REQUIRED WORK:
Here is the task for the records below: repeat exactly the lines from the one with "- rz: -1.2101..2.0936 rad" to the one with "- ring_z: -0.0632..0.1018", both included, and nothing else.

Collection entries:
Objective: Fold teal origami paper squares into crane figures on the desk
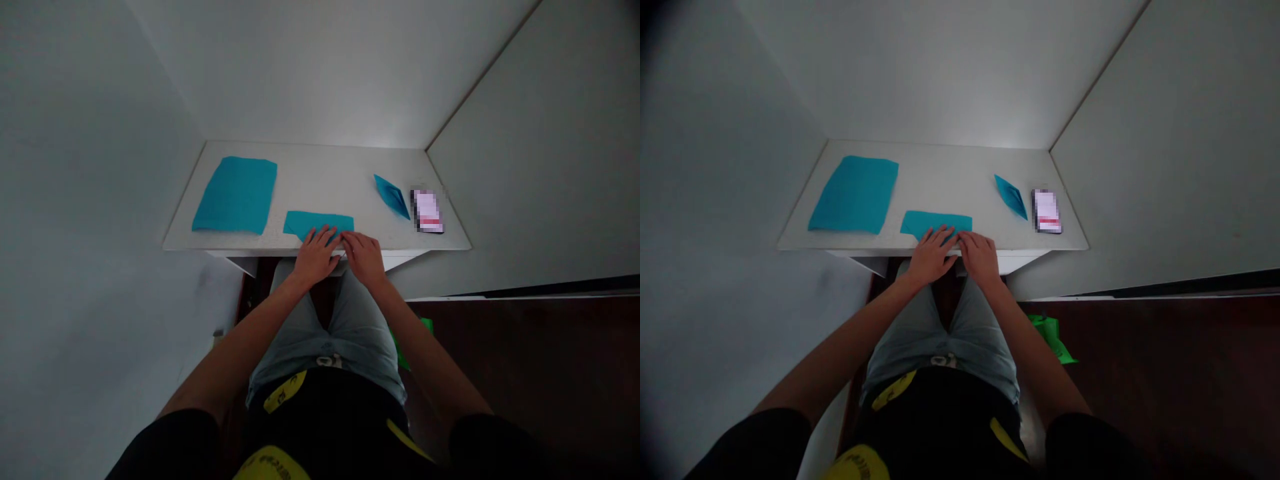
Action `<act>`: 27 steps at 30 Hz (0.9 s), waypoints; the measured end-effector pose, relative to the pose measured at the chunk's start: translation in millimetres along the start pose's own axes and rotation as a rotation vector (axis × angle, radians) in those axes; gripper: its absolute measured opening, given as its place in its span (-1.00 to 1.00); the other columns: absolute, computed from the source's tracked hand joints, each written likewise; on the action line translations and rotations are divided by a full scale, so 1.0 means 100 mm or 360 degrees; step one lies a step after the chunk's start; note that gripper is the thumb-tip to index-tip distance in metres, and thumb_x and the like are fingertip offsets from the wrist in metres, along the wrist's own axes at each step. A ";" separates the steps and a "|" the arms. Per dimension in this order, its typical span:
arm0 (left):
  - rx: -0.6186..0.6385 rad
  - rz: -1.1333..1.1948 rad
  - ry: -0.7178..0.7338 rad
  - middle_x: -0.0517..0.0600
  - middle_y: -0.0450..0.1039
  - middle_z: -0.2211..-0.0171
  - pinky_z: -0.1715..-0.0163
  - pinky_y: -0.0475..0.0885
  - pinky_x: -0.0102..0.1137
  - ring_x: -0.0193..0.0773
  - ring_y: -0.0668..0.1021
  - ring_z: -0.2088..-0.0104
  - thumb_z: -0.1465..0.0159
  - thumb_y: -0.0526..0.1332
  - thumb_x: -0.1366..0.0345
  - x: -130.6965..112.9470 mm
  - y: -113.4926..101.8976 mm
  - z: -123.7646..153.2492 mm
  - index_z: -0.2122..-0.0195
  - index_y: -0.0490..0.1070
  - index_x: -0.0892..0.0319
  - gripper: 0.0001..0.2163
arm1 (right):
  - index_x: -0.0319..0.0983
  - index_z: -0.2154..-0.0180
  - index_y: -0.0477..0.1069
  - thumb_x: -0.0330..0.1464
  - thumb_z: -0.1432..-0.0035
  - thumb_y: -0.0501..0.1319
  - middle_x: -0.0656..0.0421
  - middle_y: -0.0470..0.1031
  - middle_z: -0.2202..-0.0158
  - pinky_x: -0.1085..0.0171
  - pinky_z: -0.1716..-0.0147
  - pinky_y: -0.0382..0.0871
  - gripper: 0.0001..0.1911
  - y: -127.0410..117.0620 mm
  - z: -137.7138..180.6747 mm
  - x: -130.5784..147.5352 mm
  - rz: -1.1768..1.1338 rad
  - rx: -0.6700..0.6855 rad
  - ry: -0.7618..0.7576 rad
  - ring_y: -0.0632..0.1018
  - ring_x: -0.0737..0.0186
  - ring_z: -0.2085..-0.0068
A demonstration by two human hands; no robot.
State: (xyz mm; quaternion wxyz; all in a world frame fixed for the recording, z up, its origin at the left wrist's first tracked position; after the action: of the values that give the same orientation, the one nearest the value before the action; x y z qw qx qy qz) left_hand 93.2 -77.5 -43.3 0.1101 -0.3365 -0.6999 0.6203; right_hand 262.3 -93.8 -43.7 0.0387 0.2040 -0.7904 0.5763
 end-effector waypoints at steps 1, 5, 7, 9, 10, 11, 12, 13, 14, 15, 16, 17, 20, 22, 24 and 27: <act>0.0008 0.0005 0.0009 0.16 0.30 -0.54 -0.58 0.15 0.07 0.09 0.29 -0.57 -0.52 0.21 0.17 0.01 -0.01 0.00 -0.51 0.34 0.14 -0.44 | -0.17 -0.32 0.49 -0.23 -0.65 -0.03 -0.03 0.60 -0.31 -0.01 -0.25 0.35 -0.54 0.01 0.05 0.00 -0.0002 0.0019 -0.0017 0.56 -0.03 -0.28; -0.0007 0.0003 -0.0023 0.16 0.27 -0.55 -0.55 0.23 0.03 0.11 0.30 -0.56 -0.49 0.27 0.09 0.29 -0.09 0.06 -0.52 0.33 0.13 -0.39 | -0.17 -0.41 0.43 -0.14 -0.63 0.01 -0.04 0.53 -0.39 -0.07 -0.26 0.34 -0.48 0.00 0.11 -0.08 0.0041 0.0045 -0.0056 0.53 -0.08 -0.35; -0.0041 -0.0015 -0.0070 0.15 0.26 -0.56 -0.54 0.21 0.07 0.13 0.30 -0.56 -0.46 0.31 0.09 0.51 -0.15 0.16 -0.52 0.32 0.11 -0.36 | -0.19 -0.42 0.42 -0.10 -0.63 0.02 -0.05 0.52 -0.40 -0.07 -0.26 0.33 -0.45 -0.02 0.08 -0.11 0.0068 0.0062 -0.0089 0.52 -0.10 -0.35; -0.0073 -0.0002 -0.0042 0.13 0.28 -0.55 -0.54 0.22 0.07 0.11 0.32 -0.55 -0.46 0.33 0.10 0.70 -0.19 0.29 -0.52 0.33 0.10 -0.37 | -0.20 -0.41 0.42 -0.06 -0.62 0.02 -0.07 0.52 -0.40 -0.06 -0.26 0.33 -0.43 -0.04 0.06 -0.12 0.0087 0.0071 -0.0118 0.51 -0.11 -0.36; -0.0090 0.0016 -0.0014 0.12 0.32 -0.53 -0.52 0.26 0.05 0.09 0.35 -0.54 -0.47 0.33 0.12 0.78 -0.20 0.35 -0.51 0.35 0.09 -0.40 | -0.22 -0.40 0.43 -0.05 -0.62 0.02 -0.07 0.52 -0.40 -0.06 -0.26 0.32 -0.42 -0.04 0.06 -0.12 0.0093 0.0069 -0.0128 0.51 -0.12 -0.36; -0.0108 0.0039 0.0015 0.11 0.37 -0.50 -0.49 0.31 0.02 0.05 0.40 -0.51 -0.49 0.30 0.16 0.84 -0.21 0.41 -0.48 0.39 0.07 -0.46 | -0.23 -0.39 0.44 -0.04 -0.62 0.03 -0.08 0.53 -0.39 -0.06 -0.27 0.32 -0.42 -0.05 0.05 -0.11 0.0095 0.0065 -0.0135 0.51 -0.12 -0.36; -0.0128 0.0064 0.0039 0.10 0.44 -0.45 -0.44 0.37 -0.01 0.01 0.47 -0.47 -0.52 0.27 0.20 0.89 -0.21 0.47 -0.44 0.45 0.06 -0.52 | -0.23 -0.38 0.45 -0.04 -0.62 0.03 -0.08 0.53 -0.38 -0.06 -0.27 0.31 -0.42 -0.05 0.05 -0.11 0.0096 0.0061 -0.0141 0.52 -0.12 -0.36; -0.0149 0.0089 0.0057 0.08 0.51 -0.40 -0.39 0.43 -0.04 -0.02 0.53 -0.41 -0.54 0.24 0.24 0.93 -0.22 0.51 -0.39 0.50 0.04 -0.59 | -0.24 -0.36 0.46 -0.04 -0.62 0.02 -0.08 0.54 -0.38 -0.06 -0.27 0.31 -0.43 -0.05 0.05 -0.12 0.0095 0.0059 -0.0145 0.52 -0.12 -0.36; -0.0177 0.0112 0.0068 0.07 0.57 -0.34 -0.34 0.47 -0.05 -0.04 0.59 -0.35 -0.56 0.22 0.26 0.97 -0.22 0.53 -0.33 0.56 0.03 -0.64 | -0.24 -0.35 0.47 -0.05 -0.63 0.02 -0.08 0.55 -0.37 -0.07 -0.26 0.31 -0.44 -0.05 0.04 -0.12 0.0093 0.0059 -0.0148 0.52 -0.12 -0.36; -0.0208 0.0131 0.0076 0.05 0.63 -0.28 -0.29 0.50 -0.06 -0.06 0.64 -0.29 -0.57 0.21 0.26 1.01 -0.23 0.54 -0.27 0.60 0.02 -0.68 | -0.23 -0.34 0.48 -0.05 -0.63 0.02 -0.08 0.56 -0.36 -0.07 -0.26 0.31 -0.45 -0.05 0.04 -0.13 0.0090 0.0062 -0.0149 0.53 -0.12 -0.36; -0.0240 0.0148 0.0086 0.05 0.67 -0.23 -0.26 0.51 -0.06 -0.06 0.67 -0.23 -0.58 0.22 0.23 1.05 -0.24 0.54 -0.22 0.63 0.02 -0.71 | -0.22 -0.33 0.49 -0.06 -0.63 0.01 -0.08 0.56 -0.36 -0.08 -0.26 0.31 -0.46 -0.05 0.03 -0.14 0.0087 0.0066 -0.0149 0.53 -0.12 -0.36; -0.0264 0.0164 0.0107 0.06 0.70 -0.18 -0.23 0.52 -0.07 -0.06 0.69 -0.19 -0.58 0.23 0.20 1.08 -0.26 0.53 -0.18 0.66 0.02 -0.73 | -0.22 -0.32 0.50 -0.07 -0.63 0.01 -0.08 0.57 -0.35 -0.08 -0.25 0.31 -0.46 -0.05 0.02 -0.15 0.0084 0.0071 -0.0149 0.53 -0.11 -0.36; -0.0260 0.0206 0.0228 0.08 0.74 -0.08 -0.16 0.54 -0.11 -0.07 0.71 -0.10 -0.57 0.26 0.14 1.18 -0.31 0.48 -0.12 0.69 0.05 -0.74 | -0.21 -0.29 0.52 -0.07 -0.63 0.00 -0.08 0.59 -0.32 -0.07 -0.25 0.32 -0.47 -0.05 -0.01 -0.16 0.0074 0.0069 -0.0154 0.53 -0.12 -0.35; -0.0218 0.0213 0.0304 0.08 0.75 -0.06 -0.12 0.55 -0.13 -0.07 0.71 -0.07 -0.56 0.26 0.14 1.23 -0.34 0.46 -0.13 0.68 0.06 -0.74 | -0.22 -0.27 0.53 -0.06 -0.63 0.00 -0.09 0.60 -0.30 -0.08 -0.25 0.32 -0.47 -0.05 -0.01 -0.16 0.0066 0.0056 -0.0159 0.54 -0.13 -0.34; -0.0175 0.0215 0.0345 0.07 0.74 -0.08 -0.10 0.55 -0.13 -0.07 0.70 -0.05 -0.57 0.25 0.18 1.24 -0.35 0.46 -0.15 0.68 0.03 -0.74 | -0.22 -0.26 0.53 -0.04 -0.62 0.02 -0.11 0.60 -0.30 -0.08 -0.25 0.33 -0.47 -0.05 0.00 -0.17 0.0056 0.0048 -0.0165 0.54 -0.14 -0.34; -0.0116 0.0279 0.0355 0.04 0.75 -0.07 -0.10 0.53 -0.14 -0.11 0.70 -0.04 -0.58 0.21 0.22 1.24 -0.36 0.49 -0.14 0.68 -0.02 -0.74 | -0.21 -0.26 0.53 -0.04 -0.61 0.04 -0.11 0.61 -0.29 -0.09 -0.25 0.33 -0.48 -0.06 0.03 -0.21 0.0040 0.0061 -0.0175 0.53 -0.15 -0.35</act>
State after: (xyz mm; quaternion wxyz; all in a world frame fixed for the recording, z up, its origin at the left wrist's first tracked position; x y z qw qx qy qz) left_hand -39.1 -41.2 -52.1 0.1203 -0.4668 -0.6733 0.5606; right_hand 283.9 -92.4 -45.1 -0.0159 0.2261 -0.7826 0.5798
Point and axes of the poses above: each hand's wrist, its own z-axis away from the middle knuckle, its own y-axis out of the palm, x = y × z, the point moved 3 cm from there along -z, towards the middle knuckle
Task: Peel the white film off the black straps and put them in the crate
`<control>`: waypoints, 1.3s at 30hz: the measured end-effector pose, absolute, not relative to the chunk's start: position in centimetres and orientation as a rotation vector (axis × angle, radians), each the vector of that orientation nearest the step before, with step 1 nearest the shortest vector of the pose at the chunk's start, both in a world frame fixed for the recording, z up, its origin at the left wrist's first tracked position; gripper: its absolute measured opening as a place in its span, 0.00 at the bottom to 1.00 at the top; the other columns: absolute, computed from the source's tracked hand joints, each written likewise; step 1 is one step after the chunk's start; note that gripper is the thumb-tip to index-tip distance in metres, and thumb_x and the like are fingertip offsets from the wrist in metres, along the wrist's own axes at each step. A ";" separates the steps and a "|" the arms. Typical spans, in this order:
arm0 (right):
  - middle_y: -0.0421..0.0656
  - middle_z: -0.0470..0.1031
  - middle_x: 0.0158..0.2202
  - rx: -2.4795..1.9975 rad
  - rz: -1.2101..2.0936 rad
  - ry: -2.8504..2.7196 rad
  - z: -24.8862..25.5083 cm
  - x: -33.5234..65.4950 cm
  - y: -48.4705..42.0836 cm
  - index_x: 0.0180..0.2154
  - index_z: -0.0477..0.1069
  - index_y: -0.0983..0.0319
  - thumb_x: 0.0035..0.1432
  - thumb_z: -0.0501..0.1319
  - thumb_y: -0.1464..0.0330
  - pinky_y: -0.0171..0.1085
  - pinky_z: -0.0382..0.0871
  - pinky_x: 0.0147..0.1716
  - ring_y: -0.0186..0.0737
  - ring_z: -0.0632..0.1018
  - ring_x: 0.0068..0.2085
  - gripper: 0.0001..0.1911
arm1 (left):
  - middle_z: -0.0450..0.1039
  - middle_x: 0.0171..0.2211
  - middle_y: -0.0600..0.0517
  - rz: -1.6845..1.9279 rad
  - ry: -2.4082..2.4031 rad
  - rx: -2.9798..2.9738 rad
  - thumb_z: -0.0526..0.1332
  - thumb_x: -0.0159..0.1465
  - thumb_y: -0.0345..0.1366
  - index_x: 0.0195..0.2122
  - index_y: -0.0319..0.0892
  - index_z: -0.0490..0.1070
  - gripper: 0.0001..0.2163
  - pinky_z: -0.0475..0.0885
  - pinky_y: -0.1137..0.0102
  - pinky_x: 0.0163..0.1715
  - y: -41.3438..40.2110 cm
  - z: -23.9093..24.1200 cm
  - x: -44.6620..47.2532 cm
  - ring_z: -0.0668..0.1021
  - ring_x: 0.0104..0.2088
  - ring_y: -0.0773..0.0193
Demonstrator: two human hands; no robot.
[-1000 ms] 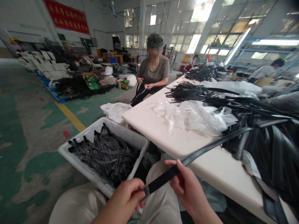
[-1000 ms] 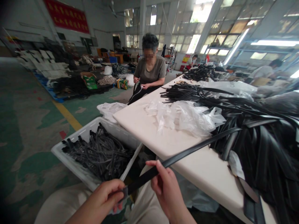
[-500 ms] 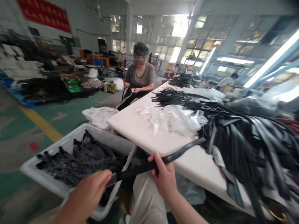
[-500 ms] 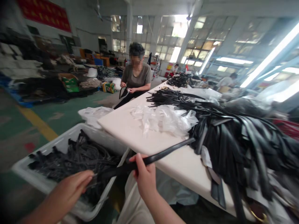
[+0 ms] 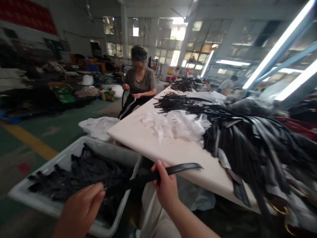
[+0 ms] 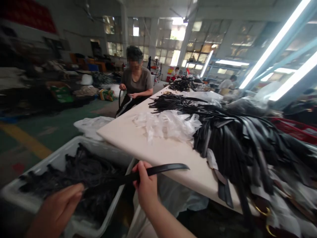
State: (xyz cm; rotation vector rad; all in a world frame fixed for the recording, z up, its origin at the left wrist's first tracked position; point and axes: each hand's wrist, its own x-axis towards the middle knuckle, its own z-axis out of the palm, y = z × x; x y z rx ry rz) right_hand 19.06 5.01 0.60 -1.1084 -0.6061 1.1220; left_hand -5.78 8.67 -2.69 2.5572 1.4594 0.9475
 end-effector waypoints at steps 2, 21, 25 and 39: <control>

SOLVED EXERCISE:
  - rz: -1.2101..2.0936 rad
  - ry: -2.8504..2.7196 rad
  - z: -24.8862..25.5083 cm
  - x: -33.5234..65.4950 cm
  - y: -48.4705..42.0836 cm
  - index_x: 0.0180..0.2154
  - index_z: -0.0477..0.1069
  - index_y: -0.0983..0.0319
  - thumb_x: 0.0035..0.1432
  - thumb_z: -0.0501..0.1319
  - thumb_y: -0.1464..0.0330
  - pinky_y: -0.0171..0.1085
  - pinky_z: -0.0382..0.0871
  - pinky_x: 0.0147..0.1716
  - ring_y: -0.0186..0.0737
  - ring_z: -0.0632..0.1018

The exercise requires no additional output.